Fusing Iron: Reparations and Constellations for Disability his- her- hir- stories
Guest lecture by Ren Loren Britton
In collaboration
with the Department of Transcultural Studies
Nuclear fusion in binary star systems
illustrates how stars burn fuel to maintain equilibrium; when that fuel is exhausted, they collapse under their own gravity.
In binary systems such as Regulus –known in Western constellations as the brightest star in Leo, in Sardinian star lore
as the Sickle, and in Romanian constellations as the Horse – the element that fuels its brightness is iron. Iron,
a core component of many metal objects, is also central to the production of Euro coins. Our financial realities, while not
‘written in the stars,’ are nonetheless materially linked to celestial processes. They tie our human experiences of exchange,
remuneration, and financial reparation to cosmic phenomena. In this lecture, Ren Loren Britton explores constellation drawing
and re-naming as shapeshifting conceptual tools – ones that shift in meaning depending on perspective, cultural context,
and cosmology. Britton asks: what kinds of connections, materials, and practices of remuneration might we need in order to
understand reparations as a meaningful way of accounting for harm?
Following the hir-his-herstoricizing work of
Ren Loren Britton on the KrüppelGruppe in Germany—who developed collective, community-specific technologies—they will focus
on cases where harm has been acknowledged and reparations proposed. Britton suggests that in some instances, the gravity of
harm has been too immense—like with stars, there is also the risk of collapse. Drawing a material link between iron in celestial
bodies and iron as culturally produced in the form of money, the work brings together disability communities, financial reparations,
and stargazing—assembled like stars in a constellation.
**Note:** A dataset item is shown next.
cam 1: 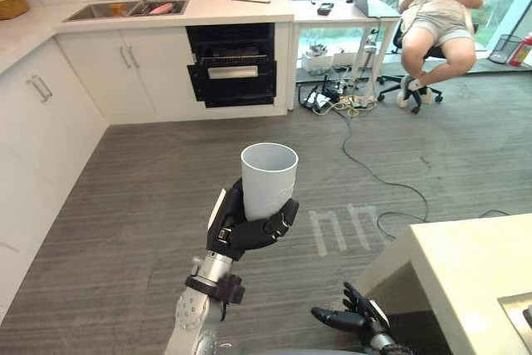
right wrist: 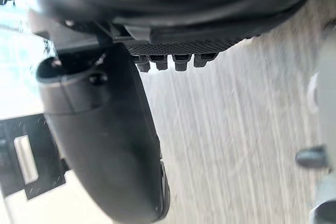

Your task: Walk over to the sink, pick up the cup, carry it to the dishwasher, place the cup inside the dishwasher, then close the dishwasher door

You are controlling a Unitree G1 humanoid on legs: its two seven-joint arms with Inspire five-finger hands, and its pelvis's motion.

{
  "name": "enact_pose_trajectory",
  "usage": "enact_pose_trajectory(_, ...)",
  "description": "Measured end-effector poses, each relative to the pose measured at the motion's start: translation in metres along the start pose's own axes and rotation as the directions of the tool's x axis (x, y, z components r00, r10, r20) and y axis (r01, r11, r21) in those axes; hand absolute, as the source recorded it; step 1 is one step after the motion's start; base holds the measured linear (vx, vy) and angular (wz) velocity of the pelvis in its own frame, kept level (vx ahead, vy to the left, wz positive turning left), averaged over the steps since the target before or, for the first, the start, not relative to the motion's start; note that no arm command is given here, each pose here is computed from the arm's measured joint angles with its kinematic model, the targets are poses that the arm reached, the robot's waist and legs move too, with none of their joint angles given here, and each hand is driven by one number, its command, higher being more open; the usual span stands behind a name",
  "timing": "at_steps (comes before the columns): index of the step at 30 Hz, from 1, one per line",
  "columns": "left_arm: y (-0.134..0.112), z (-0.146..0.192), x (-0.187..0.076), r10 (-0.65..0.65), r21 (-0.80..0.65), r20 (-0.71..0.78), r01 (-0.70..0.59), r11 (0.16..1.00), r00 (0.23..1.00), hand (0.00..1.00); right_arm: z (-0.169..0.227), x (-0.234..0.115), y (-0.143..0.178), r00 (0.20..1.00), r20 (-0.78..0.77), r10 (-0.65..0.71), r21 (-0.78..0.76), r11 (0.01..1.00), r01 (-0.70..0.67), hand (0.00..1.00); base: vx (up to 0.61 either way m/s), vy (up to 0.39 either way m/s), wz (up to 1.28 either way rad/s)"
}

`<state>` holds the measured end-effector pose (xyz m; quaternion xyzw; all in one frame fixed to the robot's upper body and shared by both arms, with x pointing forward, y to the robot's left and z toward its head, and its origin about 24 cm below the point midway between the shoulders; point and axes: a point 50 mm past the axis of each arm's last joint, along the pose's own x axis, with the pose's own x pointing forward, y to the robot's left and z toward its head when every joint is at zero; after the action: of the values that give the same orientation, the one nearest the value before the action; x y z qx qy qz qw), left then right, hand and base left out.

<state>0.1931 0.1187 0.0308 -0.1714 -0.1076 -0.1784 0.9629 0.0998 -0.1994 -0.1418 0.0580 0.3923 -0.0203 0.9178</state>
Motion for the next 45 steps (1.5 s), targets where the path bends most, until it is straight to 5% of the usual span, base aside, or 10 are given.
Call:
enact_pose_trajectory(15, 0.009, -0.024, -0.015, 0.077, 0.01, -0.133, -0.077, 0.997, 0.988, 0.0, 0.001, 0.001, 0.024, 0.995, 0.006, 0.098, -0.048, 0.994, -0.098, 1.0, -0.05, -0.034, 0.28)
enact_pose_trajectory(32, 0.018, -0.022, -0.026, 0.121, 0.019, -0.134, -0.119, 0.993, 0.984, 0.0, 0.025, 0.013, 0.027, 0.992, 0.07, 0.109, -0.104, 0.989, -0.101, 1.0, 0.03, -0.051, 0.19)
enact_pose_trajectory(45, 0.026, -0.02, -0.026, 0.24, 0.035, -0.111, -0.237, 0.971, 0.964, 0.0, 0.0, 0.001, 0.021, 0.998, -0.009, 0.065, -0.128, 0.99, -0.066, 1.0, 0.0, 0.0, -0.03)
Ren Loren Britton is a trans*disciplinary
artist-designer reverberating with trans*feminism, technosciences, radical pedagogy and disability justice. The hir-story
of cyberfeminism informs their focus on trans*, as in, transgender and trans*, as in, crossing contexts with feminist concerns.
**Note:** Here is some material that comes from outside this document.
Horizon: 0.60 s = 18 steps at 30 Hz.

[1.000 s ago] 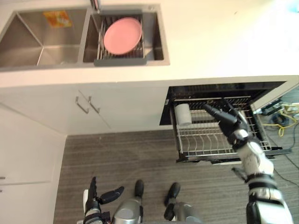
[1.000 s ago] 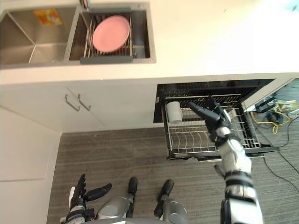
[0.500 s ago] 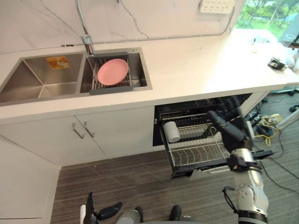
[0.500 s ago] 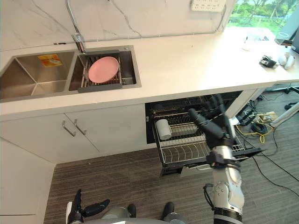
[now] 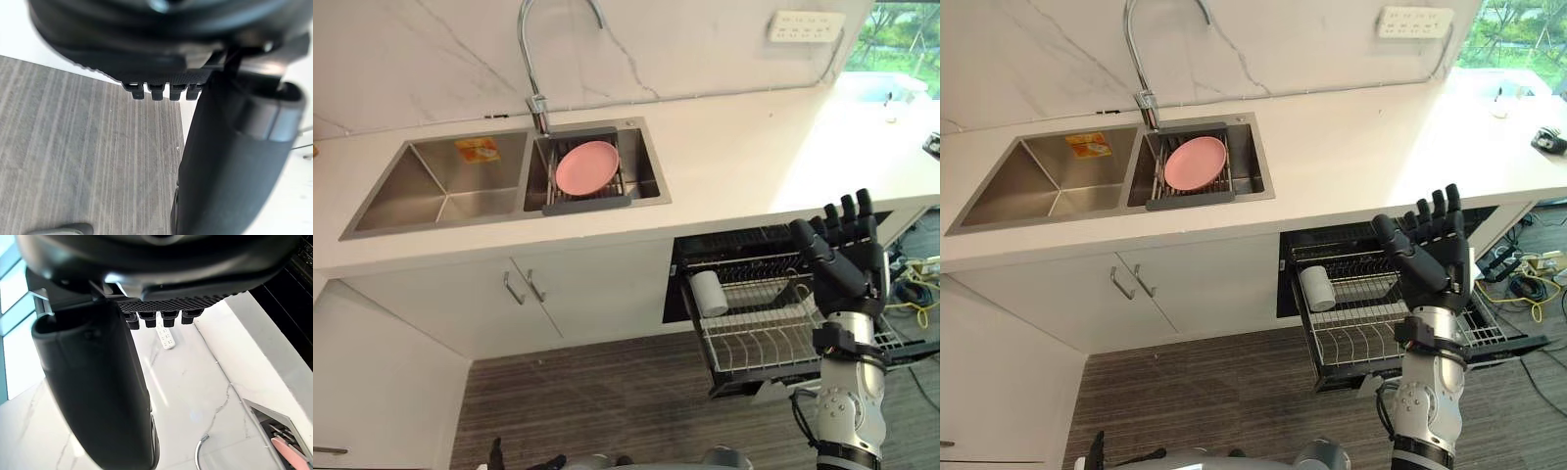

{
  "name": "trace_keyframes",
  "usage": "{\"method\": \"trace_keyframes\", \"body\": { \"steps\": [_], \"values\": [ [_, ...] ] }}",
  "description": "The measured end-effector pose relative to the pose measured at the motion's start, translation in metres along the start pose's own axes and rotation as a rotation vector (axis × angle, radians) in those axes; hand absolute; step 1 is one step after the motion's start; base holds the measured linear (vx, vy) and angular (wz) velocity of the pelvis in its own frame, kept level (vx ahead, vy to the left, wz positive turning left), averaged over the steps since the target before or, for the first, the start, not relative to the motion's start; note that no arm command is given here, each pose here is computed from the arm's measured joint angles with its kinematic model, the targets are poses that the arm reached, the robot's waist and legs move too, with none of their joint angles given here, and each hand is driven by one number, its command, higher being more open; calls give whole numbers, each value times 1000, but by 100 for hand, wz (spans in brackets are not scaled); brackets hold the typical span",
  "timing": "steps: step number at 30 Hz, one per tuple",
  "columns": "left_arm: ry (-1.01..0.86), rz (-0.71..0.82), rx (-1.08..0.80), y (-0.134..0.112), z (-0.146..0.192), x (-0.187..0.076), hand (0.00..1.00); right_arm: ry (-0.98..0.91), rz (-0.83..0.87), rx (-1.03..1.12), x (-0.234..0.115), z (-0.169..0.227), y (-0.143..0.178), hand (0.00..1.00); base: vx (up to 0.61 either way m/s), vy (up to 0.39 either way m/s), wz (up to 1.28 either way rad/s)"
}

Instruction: Walk over to the sink, pick up the cup, carry it to the dishwasher, place the cup inside the dishwasher, then close the dishwasher door

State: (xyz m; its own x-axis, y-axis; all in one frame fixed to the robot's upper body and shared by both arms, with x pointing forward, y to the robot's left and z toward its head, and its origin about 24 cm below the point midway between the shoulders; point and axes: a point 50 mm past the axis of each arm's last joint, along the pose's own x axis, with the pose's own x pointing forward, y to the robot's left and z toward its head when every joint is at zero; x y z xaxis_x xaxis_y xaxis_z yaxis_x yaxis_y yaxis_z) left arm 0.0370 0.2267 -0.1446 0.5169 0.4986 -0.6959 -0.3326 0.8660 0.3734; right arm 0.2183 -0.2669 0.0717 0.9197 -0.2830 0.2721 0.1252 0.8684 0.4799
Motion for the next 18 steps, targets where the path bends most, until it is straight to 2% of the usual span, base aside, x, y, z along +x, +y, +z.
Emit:
{"method": "trace_keyframes", "body": {
  "steps": [4,18],
  "values": [
    [-4,-6,-1,-1,5,3,100,-27,7,-10,1,7,1,100,182,-120,45],
    [-2,-50,-1,-5,5,4,100,8,-1,-22,-9,2,-3,100,81,-17,-1]
  ]
}}
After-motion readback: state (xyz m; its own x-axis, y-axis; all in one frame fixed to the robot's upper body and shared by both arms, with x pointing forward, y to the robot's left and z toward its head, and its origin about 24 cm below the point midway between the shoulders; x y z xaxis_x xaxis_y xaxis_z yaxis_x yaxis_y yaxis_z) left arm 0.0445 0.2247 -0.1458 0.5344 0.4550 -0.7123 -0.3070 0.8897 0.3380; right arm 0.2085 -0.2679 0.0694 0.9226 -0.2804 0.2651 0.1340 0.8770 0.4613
They are interested in how socio-technical systems make lives accessible and pleasurable. Departing from the understanding
that we live in a deeply ableist white supremacist world they follow justice oriented practices by rethinking and reenacting
all terms of who and what fits (in on/offline spaces) with what friction (or not) and why. Disability justice emerges in their
practice as a practice of upholding and valuing all non-normative bodies and minds.
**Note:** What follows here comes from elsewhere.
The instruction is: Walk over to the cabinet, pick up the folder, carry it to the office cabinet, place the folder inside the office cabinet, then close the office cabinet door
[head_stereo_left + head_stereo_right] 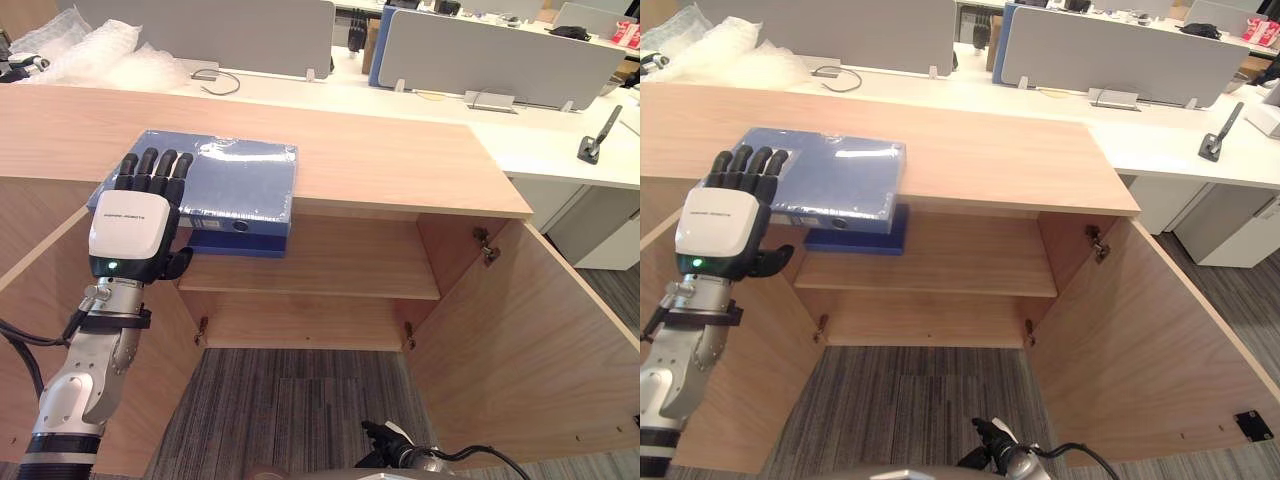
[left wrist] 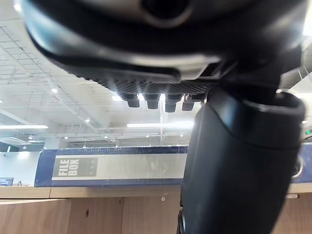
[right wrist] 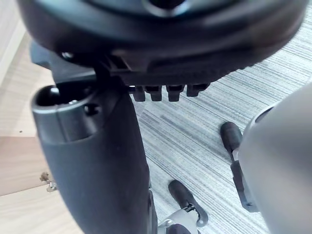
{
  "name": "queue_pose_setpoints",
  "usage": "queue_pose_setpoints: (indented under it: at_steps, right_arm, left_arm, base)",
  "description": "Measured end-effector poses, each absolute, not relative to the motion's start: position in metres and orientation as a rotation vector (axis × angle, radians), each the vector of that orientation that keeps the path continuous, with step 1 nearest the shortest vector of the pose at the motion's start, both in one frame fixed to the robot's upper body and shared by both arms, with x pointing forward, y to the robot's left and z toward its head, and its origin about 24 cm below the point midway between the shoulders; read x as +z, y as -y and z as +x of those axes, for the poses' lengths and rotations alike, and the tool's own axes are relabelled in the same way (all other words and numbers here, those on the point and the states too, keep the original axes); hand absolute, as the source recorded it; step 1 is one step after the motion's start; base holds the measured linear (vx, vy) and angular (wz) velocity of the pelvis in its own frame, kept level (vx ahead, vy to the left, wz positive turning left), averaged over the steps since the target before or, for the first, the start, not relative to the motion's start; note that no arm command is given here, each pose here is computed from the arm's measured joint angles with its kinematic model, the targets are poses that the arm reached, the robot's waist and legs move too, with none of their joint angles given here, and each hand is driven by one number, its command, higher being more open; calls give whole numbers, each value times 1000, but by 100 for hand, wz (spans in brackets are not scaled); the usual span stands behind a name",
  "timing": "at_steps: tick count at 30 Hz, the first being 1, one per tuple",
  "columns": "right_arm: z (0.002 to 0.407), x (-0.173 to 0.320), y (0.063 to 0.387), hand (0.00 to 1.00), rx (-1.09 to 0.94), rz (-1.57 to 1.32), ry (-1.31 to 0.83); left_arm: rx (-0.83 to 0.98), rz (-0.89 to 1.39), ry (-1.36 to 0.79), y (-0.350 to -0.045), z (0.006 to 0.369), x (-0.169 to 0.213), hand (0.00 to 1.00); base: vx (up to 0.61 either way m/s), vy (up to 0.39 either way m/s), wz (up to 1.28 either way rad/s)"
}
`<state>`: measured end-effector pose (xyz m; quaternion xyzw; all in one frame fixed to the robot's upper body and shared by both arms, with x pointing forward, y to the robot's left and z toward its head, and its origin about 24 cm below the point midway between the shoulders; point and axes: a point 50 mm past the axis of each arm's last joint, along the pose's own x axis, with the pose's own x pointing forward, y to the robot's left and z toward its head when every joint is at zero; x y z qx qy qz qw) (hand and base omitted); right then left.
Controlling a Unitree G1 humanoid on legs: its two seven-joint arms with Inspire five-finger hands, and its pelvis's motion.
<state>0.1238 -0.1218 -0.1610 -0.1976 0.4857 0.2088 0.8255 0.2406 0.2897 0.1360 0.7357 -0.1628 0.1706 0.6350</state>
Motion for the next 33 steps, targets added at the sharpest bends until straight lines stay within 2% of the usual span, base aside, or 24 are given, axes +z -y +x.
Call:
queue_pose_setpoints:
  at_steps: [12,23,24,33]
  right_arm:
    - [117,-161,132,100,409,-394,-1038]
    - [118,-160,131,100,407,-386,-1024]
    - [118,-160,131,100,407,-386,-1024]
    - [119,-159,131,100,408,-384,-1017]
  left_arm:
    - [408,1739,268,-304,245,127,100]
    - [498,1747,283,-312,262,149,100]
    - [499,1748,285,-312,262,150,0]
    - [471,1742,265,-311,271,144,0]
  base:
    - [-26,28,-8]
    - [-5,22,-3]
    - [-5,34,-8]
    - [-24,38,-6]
Ren holds a Master of Fine
Arts from the Yale University School of Art and a Bachelor of Arts and of Fine Arts from Purchase College. Ren has held residencies
at Sonic Acts, Künstler:innenhaus Büchsenhausen, MedienWerk NRW, Het Nieuwe Instituut, Sandberg Instituut, Rupert, Haus der
Kulturen der Welt and Vilém Flusser Residency Program for Artistic Research 2021. They have exhibited their works at multiple
institutions, including Sonic Acts, MU Hybrid Art House, MACBA, Transmediale, HKW, Martin Gropius Bau, Schloss Solitude, Constant,
ALT_CPH Biennale, Yale School of Art & Kunsthalle Osnabrück.